None of the statutes provide for any kind of formal pre-foreclosure hearing. Apparently the drafters of the statute are relying upon prior agency processing to insure adequate process in this regard. As indicated, there is no certainty that internal agency hearing procedures in this context are satisfactory "hearings" under the Constitution. For instance, such hearings are unlikely to be available to parties other than the debtor. Further, it is likely that the hearing officer will be an agency employee and the process more truncated than might be appropriate under Constitutional standards. And, of course, there is no certainty that a given agency at some given future time will not neglect to provide for adequate hearing processes prior to submitting the mortgage to foreclosure.
There is an argument under both the HUD statutes and the Federal Foreclosure Bill that a rough hearing right is available through the foreclosure commissioner. None of the provisions really provide the kind of hearing that likely would pass Constitutional muster. In addition to basic due process concerns, there are significant problems as to whether the designated "hearings" focus appropriately on the key question: is it lawful, under the applicable contract provisions and laws, for the government to proceed with foreclosure?
In the HUD Multifamily Foreclosure Act, the statute provides that the commissioner shall not proceed with the foreclosure if "the commissioner finds, upon application of the mortgagor, at least three days prior to the date of the sale, that the default or defaults upon which the foreclosure is based did not exist at the time of service of the notice of default and foreclosure sale." Note that this statute provides rights only to the mortgagor, and not to others with interests in the property. In addition, the only question for the commissioner to determine is whether a default existed at the time of notice. The relevant question, it would seem, is whether a default exists at the time of the hearing so that the commissioner is justified in proceeding to foreclose. If there is no default, then clearly there would be no basis for foreclosure.

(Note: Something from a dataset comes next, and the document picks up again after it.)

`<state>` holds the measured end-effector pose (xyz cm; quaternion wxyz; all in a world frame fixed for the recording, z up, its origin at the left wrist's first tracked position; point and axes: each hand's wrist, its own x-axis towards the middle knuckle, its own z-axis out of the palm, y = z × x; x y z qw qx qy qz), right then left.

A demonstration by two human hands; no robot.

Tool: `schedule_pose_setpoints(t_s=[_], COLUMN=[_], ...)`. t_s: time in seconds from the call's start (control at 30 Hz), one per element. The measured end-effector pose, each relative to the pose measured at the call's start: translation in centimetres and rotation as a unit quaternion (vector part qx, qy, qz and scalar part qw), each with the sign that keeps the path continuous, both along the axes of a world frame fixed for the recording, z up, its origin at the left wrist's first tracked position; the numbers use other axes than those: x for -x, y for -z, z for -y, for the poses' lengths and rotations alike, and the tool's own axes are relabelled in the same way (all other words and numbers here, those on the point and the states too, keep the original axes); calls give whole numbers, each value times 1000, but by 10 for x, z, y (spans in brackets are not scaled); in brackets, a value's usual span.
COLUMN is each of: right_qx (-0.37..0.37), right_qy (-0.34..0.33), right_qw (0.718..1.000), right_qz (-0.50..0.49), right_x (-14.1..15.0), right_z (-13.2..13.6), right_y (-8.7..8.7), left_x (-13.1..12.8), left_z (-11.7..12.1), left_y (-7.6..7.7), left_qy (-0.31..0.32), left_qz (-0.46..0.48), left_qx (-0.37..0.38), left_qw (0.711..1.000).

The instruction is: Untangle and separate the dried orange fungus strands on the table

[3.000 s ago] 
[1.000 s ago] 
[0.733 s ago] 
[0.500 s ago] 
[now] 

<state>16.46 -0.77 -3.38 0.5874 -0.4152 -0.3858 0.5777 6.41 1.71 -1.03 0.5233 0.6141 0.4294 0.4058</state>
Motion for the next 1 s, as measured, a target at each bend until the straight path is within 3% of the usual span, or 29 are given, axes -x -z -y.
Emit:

The statutory section proceeds to another subpart that authorizes the commissioner to terminate the process at any time prior to the actual sale if a monetary default has been cured, including costs. This section does not provide for a hearing per se, but it obviously does require the commissioner to determine what amounts are due and whether all due amounts have been paid. The commissioner has an absolute duty to make such a determination upon tender of additional payment amounts, apparently, and thus tender may suffice as a requisite trigger of a hearing right. Note that there is no requirement that the tender be made by the mortgagor, so it is possible that junior parties could cure or pay off the accelerated debt under this section and thus prevent the foreclosure. The section does not provide expressly that the commissioner is to make a determination as to whether a default actually existed in the first instance if no additional funds are tendered, but one could certainly make an argument that if a party demanded that the commissioner make such determination, the statutory language supports the imposition of such a duty.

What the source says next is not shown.